## EXERCISE GOAL
Treat the line containing "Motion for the" as the first line and the final line of the material below as the last; reproduce that range exactly.
::::::::
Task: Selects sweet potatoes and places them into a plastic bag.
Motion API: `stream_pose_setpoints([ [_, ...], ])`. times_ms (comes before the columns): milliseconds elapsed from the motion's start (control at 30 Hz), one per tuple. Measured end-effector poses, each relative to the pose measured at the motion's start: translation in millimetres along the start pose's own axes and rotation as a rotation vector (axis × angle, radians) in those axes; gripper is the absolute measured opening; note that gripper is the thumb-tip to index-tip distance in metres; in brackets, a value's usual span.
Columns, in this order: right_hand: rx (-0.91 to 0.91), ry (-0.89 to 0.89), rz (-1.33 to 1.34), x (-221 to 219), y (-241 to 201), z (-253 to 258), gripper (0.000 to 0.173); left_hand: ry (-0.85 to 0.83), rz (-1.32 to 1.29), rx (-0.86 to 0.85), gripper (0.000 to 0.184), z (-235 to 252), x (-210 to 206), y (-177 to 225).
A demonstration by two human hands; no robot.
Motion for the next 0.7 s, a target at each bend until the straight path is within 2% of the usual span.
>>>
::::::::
## ANSWER TO THE PROBLEM
Motion for the next 0.7 s, a target at each bend until the straight path is within 2% of the usual span.
>>>

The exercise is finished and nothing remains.